■ The input
|---|

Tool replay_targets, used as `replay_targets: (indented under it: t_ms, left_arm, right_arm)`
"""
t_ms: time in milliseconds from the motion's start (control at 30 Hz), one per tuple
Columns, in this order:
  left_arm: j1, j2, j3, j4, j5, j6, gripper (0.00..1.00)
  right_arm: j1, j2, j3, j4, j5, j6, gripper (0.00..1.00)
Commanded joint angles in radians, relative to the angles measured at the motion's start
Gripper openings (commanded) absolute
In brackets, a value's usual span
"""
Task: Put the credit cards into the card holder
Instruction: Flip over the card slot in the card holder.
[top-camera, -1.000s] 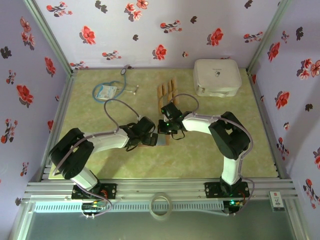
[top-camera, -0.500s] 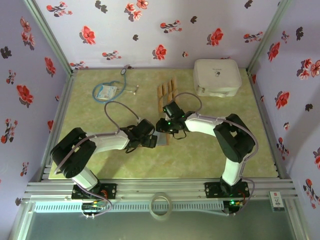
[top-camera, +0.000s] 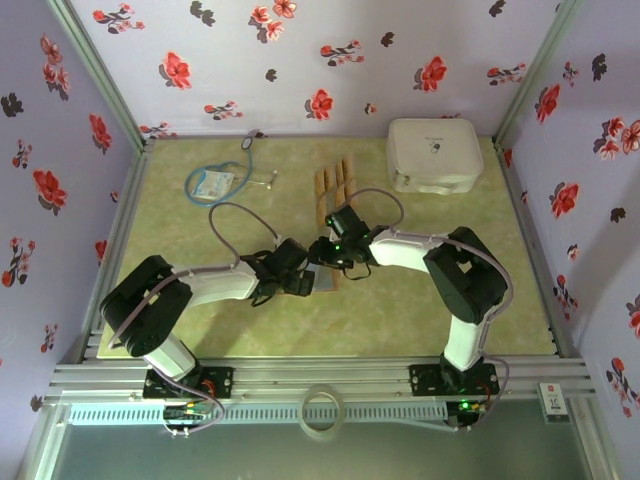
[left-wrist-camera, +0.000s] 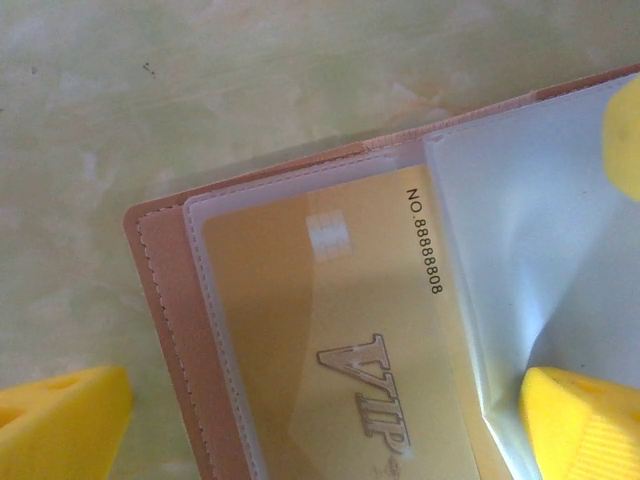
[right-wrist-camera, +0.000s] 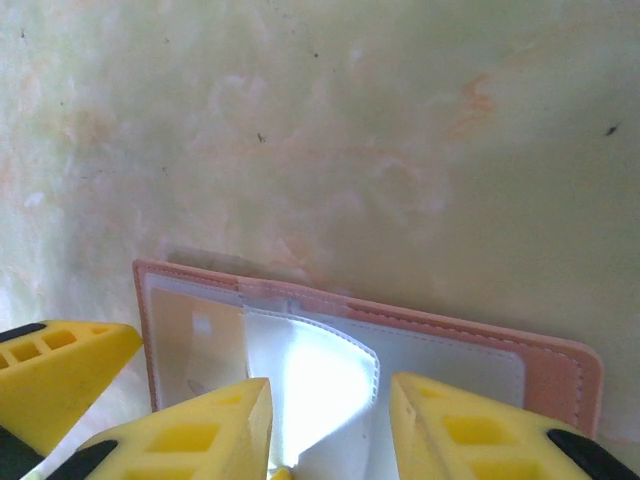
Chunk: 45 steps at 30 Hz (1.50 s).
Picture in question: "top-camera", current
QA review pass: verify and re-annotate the wooden slatted rack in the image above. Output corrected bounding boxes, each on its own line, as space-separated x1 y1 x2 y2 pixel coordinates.
312 152 361 229

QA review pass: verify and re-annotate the white slotted cable duct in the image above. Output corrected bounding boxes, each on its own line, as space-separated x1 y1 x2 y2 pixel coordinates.
67 402 449 426

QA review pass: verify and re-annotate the grey left arm cable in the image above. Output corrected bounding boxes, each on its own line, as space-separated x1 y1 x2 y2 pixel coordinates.
106 202 282 439

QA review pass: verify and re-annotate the brown leather card holder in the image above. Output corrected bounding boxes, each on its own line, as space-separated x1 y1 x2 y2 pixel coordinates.
277 264 342 297

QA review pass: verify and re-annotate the blue tube stethoscope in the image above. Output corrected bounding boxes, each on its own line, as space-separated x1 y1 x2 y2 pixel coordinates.
184 128 280 206

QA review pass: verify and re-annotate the clear tape roll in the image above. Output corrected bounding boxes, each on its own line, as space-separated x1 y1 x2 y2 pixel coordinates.
298 384 346 441

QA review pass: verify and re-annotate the aluminium cross rail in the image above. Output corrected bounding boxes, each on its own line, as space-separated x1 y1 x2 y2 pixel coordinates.
44 357 599 407

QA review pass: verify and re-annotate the aluminium frame post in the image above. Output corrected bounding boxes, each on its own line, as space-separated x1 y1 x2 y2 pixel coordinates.
45 0 157 151
492 0 586 144

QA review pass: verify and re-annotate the small white labelled box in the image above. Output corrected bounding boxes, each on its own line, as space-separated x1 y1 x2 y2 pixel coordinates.
537 382 571 425

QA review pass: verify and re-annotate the white zip case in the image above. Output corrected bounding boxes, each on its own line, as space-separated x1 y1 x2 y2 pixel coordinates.
385 117 485 196

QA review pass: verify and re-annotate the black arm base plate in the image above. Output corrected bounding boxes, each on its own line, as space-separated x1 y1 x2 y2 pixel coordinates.
408 363 501 399
143 366 236 400

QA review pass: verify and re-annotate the grey right arm cable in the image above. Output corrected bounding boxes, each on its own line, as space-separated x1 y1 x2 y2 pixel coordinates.
342 187 514 435

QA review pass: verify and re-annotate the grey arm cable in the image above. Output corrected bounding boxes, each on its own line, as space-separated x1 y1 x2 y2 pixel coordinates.
106 202 282 439
342 187 514 435

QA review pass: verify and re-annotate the blue white plastic packet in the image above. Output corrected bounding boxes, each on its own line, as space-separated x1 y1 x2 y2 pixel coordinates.
192 168 236 199

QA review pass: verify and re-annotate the aluminium side rail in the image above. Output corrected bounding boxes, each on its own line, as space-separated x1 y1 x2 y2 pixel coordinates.
492 139 586 359
79 142 157 361

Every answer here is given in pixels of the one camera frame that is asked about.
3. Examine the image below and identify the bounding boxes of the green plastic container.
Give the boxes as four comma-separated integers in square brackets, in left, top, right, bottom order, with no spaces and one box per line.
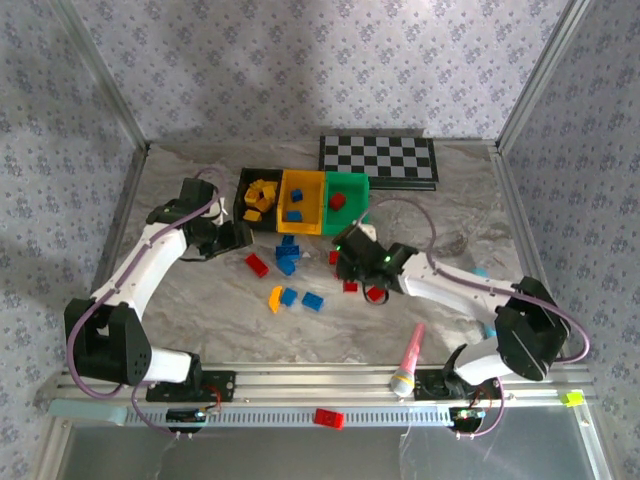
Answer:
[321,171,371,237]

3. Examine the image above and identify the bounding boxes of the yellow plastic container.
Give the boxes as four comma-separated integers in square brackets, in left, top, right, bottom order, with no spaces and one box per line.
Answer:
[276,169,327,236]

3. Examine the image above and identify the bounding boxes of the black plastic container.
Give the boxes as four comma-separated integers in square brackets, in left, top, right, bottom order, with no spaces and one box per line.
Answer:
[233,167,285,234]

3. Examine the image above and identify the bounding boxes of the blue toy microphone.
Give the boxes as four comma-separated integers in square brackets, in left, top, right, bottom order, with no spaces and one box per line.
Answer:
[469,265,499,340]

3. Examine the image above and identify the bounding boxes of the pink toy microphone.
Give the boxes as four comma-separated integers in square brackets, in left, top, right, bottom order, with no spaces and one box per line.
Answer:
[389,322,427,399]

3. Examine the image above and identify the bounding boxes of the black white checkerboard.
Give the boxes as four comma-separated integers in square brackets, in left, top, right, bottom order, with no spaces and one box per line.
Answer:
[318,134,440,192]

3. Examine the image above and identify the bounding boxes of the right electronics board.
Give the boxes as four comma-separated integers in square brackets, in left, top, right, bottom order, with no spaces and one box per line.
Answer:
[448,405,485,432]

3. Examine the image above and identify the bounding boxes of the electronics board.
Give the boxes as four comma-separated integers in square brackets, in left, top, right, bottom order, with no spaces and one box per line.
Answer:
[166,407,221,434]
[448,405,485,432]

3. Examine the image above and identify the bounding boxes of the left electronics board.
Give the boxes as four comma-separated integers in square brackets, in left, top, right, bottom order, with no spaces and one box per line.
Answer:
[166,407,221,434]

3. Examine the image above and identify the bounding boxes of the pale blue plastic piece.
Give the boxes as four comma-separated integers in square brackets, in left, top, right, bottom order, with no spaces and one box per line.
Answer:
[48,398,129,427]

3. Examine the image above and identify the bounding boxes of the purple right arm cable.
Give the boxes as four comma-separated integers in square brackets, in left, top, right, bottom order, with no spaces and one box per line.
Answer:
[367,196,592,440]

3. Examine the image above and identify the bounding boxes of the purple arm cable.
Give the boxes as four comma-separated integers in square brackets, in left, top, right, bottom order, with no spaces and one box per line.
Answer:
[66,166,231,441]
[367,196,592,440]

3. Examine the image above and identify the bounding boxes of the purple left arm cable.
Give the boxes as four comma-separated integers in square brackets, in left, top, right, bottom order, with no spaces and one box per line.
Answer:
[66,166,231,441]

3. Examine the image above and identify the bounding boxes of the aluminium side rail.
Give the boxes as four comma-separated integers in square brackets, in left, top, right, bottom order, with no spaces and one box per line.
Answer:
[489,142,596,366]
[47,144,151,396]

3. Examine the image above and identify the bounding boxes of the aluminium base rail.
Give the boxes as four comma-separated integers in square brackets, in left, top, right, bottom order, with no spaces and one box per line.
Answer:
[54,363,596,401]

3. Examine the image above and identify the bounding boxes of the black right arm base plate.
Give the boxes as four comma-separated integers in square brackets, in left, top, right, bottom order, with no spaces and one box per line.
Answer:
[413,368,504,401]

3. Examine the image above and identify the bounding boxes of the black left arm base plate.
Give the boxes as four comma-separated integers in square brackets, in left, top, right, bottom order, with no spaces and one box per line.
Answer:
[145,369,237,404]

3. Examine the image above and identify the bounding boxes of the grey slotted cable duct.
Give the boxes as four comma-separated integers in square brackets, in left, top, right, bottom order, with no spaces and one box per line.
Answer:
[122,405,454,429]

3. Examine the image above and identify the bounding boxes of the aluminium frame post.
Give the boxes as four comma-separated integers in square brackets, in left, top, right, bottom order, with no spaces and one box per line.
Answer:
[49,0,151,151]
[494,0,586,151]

|---|

■ Problem to solve
Count the lines in the listing above that contain the string "purple", and give only the count.

■ Output for this task
3